### ASSIGNMENT:
Across the material below, say how many lines contain the string "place", and add no other words.

### DATA:
⟨

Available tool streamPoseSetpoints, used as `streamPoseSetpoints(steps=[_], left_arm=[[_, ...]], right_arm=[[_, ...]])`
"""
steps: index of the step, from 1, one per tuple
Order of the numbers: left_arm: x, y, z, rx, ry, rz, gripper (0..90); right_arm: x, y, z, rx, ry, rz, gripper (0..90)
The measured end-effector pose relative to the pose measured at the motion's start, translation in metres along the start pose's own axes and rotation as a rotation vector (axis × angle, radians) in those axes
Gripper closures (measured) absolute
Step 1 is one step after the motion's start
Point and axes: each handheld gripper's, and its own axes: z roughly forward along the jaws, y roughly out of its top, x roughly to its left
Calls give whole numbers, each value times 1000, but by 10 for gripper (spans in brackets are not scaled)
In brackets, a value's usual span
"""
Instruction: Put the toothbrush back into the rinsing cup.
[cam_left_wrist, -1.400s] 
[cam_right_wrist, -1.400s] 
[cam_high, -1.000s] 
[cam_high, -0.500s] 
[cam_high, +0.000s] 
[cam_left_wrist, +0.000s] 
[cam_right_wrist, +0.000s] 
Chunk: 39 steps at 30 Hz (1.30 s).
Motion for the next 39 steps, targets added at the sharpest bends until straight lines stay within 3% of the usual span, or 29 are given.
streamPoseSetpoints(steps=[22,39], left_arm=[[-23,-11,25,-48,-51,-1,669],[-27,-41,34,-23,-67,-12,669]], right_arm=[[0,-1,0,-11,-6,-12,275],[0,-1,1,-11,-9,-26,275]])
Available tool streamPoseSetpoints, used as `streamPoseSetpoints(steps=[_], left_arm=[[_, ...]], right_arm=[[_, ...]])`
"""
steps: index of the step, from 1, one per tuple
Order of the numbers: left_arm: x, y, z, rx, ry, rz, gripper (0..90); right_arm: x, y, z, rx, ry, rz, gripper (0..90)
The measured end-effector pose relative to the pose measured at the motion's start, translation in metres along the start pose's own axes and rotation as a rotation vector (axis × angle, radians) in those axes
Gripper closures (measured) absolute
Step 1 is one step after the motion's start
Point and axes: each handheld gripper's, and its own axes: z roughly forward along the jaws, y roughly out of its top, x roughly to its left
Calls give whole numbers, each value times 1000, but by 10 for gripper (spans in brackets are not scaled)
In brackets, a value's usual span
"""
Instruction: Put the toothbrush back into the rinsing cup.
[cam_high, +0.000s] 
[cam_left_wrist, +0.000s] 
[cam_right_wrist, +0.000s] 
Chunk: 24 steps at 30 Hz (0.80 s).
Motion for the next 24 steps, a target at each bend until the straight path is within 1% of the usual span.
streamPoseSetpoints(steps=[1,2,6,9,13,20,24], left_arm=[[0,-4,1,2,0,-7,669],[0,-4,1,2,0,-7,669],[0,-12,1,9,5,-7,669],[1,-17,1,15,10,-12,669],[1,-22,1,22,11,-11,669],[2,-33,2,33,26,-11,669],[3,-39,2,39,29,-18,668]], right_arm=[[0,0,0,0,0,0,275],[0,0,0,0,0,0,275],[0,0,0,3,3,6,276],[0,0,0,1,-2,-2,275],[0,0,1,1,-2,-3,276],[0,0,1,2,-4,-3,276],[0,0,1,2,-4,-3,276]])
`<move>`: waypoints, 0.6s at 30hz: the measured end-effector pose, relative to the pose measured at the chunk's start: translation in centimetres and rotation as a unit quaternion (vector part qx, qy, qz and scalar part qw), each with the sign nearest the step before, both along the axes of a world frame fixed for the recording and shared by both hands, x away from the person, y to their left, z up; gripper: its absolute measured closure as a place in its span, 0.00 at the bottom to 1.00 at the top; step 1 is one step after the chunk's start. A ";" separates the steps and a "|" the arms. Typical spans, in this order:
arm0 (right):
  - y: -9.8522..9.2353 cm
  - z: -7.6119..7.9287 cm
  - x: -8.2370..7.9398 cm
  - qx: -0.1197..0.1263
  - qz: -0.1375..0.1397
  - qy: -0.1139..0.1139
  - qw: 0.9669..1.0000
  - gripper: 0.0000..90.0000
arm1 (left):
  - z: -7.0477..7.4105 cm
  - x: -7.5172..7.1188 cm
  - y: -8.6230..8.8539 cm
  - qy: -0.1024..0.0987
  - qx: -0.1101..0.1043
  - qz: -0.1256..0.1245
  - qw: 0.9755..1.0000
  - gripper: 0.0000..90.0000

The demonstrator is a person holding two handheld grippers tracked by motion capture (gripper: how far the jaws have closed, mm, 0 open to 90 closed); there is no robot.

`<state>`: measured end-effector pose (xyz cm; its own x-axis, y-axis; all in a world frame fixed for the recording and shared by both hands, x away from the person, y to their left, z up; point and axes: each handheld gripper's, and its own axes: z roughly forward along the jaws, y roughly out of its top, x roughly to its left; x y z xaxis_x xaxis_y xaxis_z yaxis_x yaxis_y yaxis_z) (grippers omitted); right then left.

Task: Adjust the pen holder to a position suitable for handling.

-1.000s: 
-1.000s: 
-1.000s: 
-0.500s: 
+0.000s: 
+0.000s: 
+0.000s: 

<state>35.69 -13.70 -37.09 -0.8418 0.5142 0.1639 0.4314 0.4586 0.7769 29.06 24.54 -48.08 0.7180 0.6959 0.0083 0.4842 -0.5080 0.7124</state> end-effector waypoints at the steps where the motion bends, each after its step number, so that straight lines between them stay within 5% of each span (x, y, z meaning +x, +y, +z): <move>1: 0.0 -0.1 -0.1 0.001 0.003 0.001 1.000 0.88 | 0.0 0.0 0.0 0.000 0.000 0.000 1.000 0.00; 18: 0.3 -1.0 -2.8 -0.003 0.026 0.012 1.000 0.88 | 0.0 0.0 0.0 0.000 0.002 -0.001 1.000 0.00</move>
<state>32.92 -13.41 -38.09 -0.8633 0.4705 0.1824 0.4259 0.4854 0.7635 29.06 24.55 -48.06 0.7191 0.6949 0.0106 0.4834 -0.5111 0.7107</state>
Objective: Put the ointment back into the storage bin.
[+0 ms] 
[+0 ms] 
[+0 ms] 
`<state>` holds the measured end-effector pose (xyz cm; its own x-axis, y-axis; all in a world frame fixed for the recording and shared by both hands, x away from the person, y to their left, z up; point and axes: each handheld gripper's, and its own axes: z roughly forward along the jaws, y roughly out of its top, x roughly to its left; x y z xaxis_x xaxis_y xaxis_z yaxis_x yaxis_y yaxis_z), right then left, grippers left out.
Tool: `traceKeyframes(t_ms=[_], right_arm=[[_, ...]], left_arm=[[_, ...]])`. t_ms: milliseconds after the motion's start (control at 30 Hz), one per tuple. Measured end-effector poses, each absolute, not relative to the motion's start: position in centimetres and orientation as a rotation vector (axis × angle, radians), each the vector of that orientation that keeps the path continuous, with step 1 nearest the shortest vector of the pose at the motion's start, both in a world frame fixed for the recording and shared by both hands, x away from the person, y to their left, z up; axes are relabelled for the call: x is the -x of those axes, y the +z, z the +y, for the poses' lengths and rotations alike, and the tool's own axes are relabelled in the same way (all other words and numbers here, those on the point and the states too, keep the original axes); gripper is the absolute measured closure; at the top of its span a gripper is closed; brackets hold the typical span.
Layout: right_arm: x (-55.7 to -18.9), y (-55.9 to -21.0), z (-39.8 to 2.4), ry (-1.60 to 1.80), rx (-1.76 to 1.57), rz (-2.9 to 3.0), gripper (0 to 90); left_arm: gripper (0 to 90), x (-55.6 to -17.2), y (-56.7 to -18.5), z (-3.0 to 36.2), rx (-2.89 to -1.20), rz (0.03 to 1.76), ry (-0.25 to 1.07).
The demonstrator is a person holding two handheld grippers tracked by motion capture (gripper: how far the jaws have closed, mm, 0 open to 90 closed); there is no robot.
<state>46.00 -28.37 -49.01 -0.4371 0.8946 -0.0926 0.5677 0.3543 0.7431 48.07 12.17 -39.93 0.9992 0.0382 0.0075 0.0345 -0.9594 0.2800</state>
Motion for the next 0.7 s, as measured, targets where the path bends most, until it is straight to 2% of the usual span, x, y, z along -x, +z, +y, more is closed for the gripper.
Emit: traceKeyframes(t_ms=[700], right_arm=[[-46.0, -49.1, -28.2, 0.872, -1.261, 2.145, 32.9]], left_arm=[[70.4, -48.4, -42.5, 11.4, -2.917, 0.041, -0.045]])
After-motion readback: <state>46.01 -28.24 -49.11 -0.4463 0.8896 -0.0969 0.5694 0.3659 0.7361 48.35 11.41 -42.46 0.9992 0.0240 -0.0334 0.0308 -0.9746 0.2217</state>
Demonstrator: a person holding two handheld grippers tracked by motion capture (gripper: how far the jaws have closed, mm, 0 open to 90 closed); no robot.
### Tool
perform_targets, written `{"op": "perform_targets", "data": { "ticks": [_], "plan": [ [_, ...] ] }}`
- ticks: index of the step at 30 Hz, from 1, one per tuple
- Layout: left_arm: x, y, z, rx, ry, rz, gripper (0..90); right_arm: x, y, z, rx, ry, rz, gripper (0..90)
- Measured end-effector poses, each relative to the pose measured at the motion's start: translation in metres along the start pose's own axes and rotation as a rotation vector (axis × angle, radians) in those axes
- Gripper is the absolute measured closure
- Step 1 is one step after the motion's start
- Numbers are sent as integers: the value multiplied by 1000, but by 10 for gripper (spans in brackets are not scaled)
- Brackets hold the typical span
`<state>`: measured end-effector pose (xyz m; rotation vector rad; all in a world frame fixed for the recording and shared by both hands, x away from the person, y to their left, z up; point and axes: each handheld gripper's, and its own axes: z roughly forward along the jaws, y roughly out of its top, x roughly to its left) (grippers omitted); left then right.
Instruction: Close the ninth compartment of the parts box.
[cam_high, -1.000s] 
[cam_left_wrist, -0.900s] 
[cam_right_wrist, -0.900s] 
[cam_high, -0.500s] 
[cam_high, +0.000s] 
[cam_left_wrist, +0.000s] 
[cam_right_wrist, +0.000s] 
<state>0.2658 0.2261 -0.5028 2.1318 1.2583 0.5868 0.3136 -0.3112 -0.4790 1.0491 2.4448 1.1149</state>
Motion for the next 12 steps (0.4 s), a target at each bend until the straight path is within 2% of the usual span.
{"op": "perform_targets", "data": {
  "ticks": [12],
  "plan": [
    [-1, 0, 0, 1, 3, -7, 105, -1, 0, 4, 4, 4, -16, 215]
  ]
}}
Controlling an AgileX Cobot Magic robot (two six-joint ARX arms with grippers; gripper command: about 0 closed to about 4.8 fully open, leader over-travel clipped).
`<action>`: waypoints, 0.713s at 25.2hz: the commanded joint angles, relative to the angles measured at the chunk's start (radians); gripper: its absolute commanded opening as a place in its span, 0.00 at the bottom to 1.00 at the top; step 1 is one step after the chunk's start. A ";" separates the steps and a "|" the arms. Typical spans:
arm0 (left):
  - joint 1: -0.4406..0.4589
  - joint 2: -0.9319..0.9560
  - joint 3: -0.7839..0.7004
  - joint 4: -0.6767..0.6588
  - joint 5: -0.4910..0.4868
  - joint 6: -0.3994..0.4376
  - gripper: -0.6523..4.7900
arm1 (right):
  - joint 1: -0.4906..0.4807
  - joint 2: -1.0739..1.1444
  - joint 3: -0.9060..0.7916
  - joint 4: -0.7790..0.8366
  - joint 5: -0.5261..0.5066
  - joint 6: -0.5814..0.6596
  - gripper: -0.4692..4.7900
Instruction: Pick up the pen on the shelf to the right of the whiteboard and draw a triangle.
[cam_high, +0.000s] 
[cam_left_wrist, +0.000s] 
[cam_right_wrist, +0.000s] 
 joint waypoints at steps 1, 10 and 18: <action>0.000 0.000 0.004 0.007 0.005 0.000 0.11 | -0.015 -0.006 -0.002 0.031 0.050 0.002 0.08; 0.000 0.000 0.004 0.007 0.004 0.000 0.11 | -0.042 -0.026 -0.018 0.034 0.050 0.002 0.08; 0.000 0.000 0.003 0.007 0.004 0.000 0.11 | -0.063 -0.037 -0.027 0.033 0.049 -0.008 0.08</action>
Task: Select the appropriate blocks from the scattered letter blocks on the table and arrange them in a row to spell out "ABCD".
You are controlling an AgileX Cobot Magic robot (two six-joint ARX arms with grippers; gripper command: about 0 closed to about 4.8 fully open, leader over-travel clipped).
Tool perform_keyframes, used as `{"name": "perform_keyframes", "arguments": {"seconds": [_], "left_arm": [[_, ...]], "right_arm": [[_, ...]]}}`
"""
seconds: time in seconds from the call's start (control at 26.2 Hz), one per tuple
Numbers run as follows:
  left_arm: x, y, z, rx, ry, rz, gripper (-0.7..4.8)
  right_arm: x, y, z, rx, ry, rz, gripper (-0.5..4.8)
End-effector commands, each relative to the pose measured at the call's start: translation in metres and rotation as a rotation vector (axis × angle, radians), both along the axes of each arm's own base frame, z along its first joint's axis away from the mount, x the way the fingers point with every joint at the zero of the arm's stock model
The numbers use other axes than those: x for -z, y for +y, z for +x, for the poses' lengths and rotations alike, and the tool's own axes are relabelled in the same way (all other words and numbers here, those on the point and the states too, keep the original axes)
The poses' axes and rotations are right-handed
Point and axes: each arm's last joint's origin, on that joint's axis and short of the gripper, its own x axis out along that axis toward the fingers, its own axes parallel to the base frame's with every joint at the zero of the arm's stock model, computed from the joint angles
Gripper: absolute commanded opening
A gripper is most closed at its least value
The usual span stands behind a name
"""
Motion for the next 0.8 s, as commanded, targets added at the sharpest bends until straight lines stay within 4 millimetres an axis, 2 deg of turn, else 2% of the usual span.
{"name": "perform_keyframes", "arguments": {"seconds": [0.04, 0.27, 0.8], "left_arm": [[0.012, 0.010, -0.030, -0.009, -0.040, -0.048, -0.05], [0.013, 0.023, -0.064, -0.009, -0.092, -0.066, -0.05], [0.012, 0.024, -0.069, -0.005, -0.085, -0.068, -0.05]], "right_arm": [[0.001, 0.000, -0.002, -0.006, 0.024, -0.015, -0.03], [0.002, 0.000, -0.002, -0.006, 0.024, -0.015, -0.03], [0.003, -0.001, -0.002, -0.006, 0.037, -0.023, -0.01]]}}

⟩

### SOLUTION TO THE EXERCISE:
2